2.14 By 6 September 2007, however, two of the three potential bidders had dropped out. The Authority told us that the major UK banks saw little value in Northern Rock. Much of the value in a takeover in the retail banking sector depended on the integration and rationalisation of existing branch networks to eliminate overlaps. As Northern Rock operated a relatively small branch network, it did not offer significant opportunities to consolidate branches and make efficiency savings.
2.15 Shortly afterwards, the remaining potential bidder, Lloyds TSB, stated that it was prepared to consider buying the company if the Bank of England would agree to provide a stand-by facility of between £20 billion and £30 billion over two years at the Bank's official interest rate. Following discussions amongst the Tripartite Authorities, it was decided that the request should be refused on the grounds that a loan on such favourable terms over a long period of time would constitute state aid to a single, liquid party and give it an unfair competitive advantage, unless similar terms were offered to other possible bidders. Lloyds TSB accepted the decision, but also stated that it remained interested in acquiring the company.

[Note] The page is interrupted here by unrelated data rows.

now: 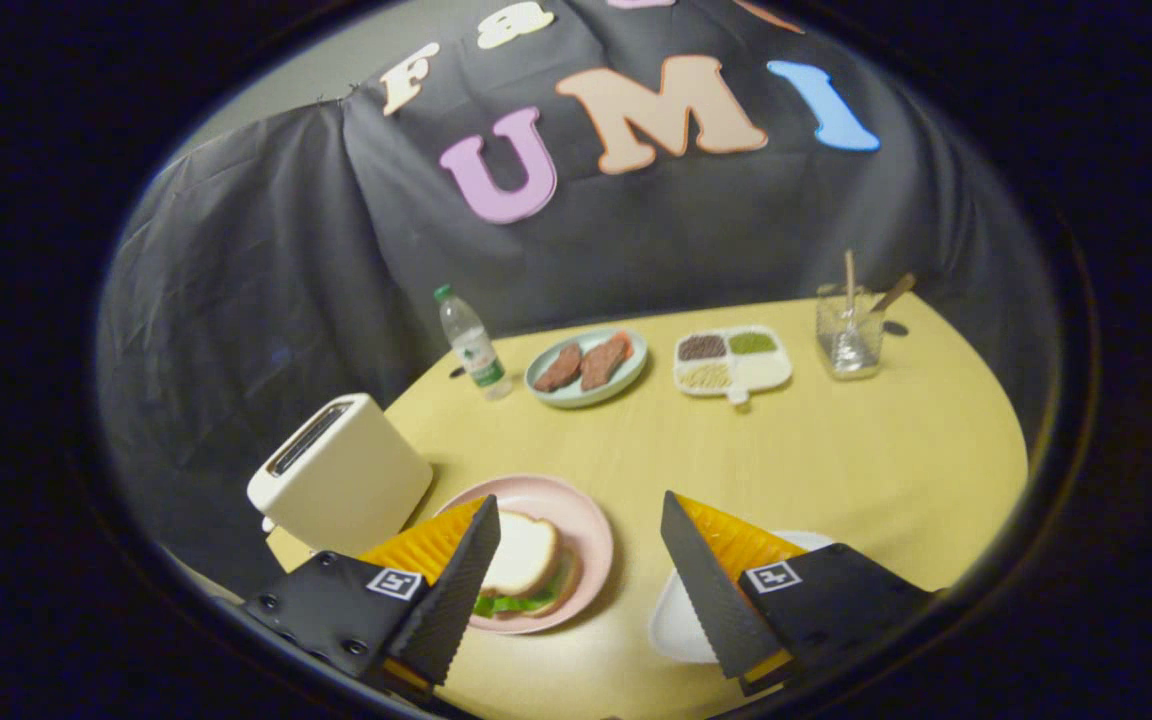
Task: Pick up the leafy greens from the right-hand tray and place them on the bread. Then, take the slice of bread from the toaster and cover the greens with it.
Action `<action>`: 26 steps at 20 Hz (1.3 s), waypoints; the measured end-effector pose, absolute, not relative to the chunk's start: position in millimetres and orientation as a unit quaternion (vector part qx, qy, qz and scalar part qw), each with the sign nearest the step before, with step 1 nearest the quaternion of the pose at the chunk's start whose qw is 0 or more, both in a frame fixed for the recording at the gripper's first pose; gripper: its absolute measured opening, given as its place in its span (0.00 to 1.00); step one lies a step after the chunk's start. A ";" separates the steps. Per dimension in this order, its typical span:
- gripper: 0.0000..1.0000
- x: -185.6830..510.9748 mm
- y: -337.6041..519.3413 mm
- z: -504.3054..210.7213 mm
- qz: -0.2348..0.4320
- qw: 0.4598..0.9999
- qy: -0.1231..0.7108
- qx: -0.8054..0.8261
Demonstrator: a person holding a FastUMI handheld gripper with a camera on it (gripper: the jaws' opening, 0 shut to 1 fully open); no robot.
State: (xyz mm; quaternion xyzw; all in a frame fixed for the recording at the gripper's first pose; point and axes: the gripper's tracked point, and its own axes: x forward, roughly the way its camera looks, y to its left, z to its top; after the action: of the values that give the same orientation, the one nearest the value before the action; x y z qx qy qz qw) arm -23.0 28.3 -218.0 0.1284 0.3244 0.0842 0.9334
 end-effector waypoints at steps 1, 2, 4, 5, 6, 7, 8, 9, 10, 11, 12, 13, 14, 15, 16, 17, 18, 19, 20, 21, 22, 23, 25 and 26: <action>1.00 -20.4 13.6 -208.3 0.076 0.942 0.302 0.121; 1.00 -19.0 -0.2 -200.2 0.068 0.951 0.281 0.113; 1.00 -18.8 -29.3 -181.1 0.056 0.964 0.240 0.100; 1.00 -19.5 -43.8 -175.9 0.049 0.969 0.226 0.089; 1.00 -20.3 -58.1 -171.7 0.041 0.973 0.213 0.075; 1.00 -21.0 -73.0 -166.3 0.036 0.978 0.198 0.058; 1.00 -16.9 -85.5 -158.1 0.032 0.981 0.184 0.045; 1.00 -17.9 -95.2 -153.0 0.029 0.985 0.169 0.031; 1.00 -17.5 -107.2 -149.0 0.025 0.988 0.152 0.016; 1.00 -18.8 -119.5 -145.2 0.020 0.991 0.136 -0.001; 1.00 -19.5 -129.1 -143.0 0.016 0.992 0.121 -0.017; 1.00 -21.4 -140.0 -141.3 0.010 0.993 0.109 -0.030; 1.00 -18.4 -152.8 -146.7 0.004 0.994 0.099 -0.041; 1.00 -20.1 -164.3 -150.1 -0.003 0.995 0.092 -0.046; 1.00 -19.9 -176.6 -154.5 -0.011 0.995 0.089 -0.048; 1.00 -22.0 -188.3 -160.6 -0.020 0.995 0.088 -0.048; 1.00 -25.1 -200.4 -168.4 -0.027 0.995 0.088 -0.044; 1.00 -27.5 -211.1 -174.4 -0.036 0.995 0.088 -0.040; 1.00 -30.7 -222.5 -180.9 -0.043 0.994 0.091 -0.035; 1.00 -33.5 -232.0 -183.4 -0.052 0.994 0.092 -0.028; 1.00 -33.5 -239.4 -175.6 -0.062 0.994 0.084 -0.017; 1.00 -33.0 -243.5 -159.0 -0.072 0.995 0.064 -0.008; 1.00 -33.6 -241.3 -121.3 -0.091 0.995 0.032 -0.003; 1.00 -35.3 -235.0 -100.4 -0.098 0.995 0.018 0.006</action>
State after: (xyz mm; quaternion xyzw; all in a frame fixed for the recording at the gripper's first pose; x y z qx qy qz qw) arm -35.3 -235.0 -100.4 0.0057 0.0179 -0.0981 0.9950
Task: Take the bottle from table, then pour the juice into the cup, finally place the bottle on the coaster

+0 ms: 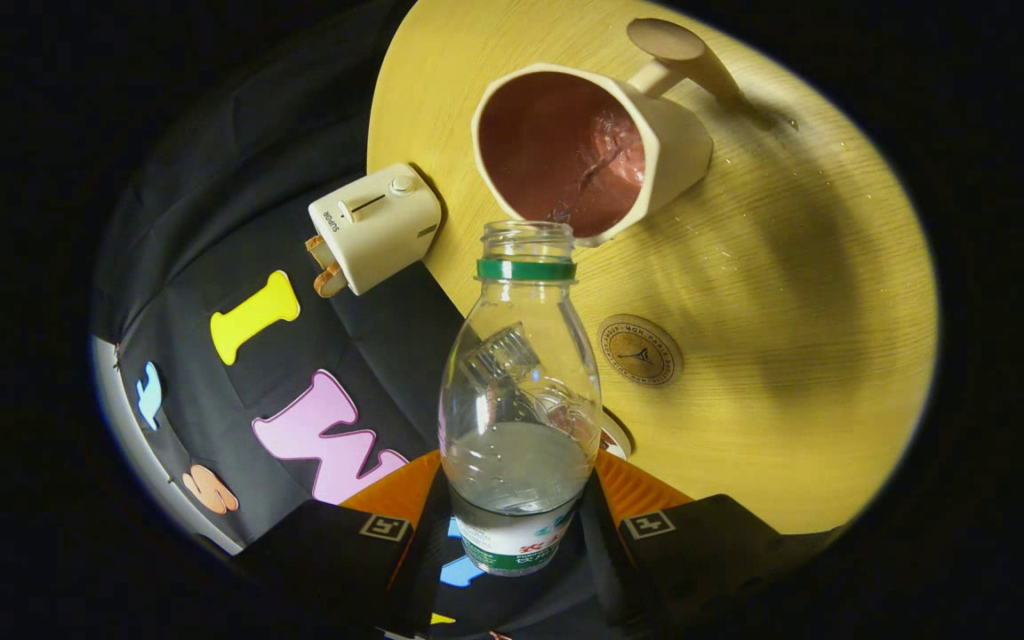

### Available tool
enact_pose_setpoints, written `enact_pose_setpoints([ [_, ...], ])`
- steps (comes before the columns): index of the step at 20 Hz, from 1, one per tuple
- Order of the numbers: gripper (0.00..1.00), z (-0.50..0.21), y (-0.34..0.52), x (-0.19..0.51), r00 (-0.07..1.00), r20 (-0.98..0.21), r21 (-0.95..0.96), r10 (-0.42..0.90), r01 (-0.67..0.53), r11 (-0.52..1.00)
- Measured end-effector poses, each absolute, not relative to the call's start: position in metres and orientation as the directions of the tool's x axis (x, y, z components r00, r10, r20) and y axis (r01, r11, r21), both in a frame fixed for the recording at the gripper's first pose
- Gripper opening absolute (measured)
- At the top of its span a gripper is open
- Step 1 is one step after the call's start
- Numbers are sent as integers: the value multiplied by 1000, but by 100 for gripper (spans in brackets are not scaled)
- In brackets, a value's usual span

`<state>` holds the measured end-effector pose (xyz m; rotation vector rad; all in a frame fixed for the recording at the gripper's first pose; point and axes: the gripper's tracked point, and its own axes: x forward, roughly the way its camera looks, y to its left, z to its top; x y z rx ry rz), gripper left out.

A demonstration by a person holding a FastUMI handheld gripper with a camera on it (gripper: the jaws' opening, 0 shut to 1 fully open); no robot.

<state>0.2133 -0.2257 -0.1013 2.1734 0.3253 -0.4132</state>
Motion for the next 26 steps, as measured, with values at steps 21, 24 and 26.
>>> enact_pose_setpoints([
  [21, 72, -78, -261, 215, 936, -352, 566, 30, 238, -789],
  [24, 72, -78, -262, 216, 938, -346, 565, 31, 234, -791],
  [26, 72, -78, -260, 217, 939, -342, 566, 32, 233, -791],
])
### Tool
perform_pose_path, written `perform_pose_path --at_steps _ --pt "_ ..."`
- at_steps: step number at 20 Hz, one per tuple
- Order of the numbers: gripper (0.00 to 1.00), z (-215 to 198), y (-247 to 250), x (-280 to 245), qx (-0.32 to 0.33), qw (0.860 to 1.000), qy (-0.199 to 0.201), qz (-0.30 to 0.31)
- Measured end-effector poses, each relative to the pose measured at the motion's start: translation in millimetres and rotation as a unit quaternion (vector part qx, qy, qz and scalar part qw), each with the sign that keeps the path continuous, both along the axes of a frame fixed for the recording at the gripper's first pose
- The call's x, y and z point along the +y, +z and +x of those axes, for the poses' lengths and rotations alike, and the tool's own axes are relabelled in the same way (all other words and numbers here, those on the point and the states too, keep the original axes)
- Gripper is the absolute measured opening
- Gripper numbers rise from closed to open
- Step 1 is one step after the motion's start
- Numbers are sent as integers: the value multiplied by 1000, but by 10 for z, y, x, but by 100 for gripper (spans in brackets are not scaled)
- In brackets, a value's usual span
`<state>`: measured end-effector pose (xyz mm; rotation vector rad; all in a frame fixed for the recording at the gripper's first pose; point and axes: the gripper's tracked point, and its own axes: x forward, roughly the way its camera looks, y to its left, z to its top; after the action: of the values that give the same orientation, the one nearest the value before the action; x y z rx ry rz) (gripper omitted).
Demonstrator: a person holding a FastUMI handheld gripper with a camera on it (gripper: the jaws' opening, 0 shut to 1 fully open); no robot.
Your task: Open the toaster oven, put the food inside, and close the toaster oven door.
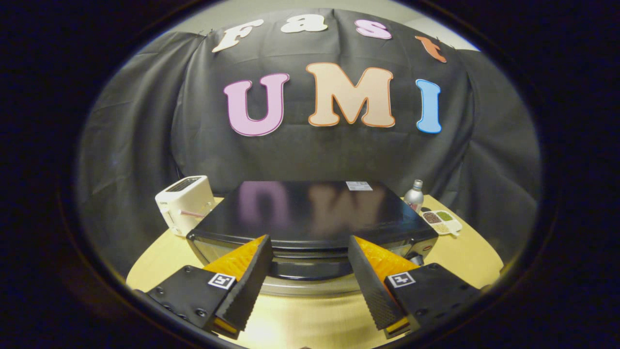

2.16 The Tripartite Authorities then agreed that the existing emergency support to Northern Rock could be made available, if needed, to prospective bidders to enable them to purchase the company. Further discussions were held with Lloyds TSB on the size and length of time over which the support would be available. On 17 September 2007, following the initial run on retail deposits, Lloyds TSB assessed the damage to the company's franchise and pulled out of further discussions. It considered that Northern Rock was not a going concern and that an acquisition with the aim of winding the company down would not provide a sufficient return for Lloyds TSB.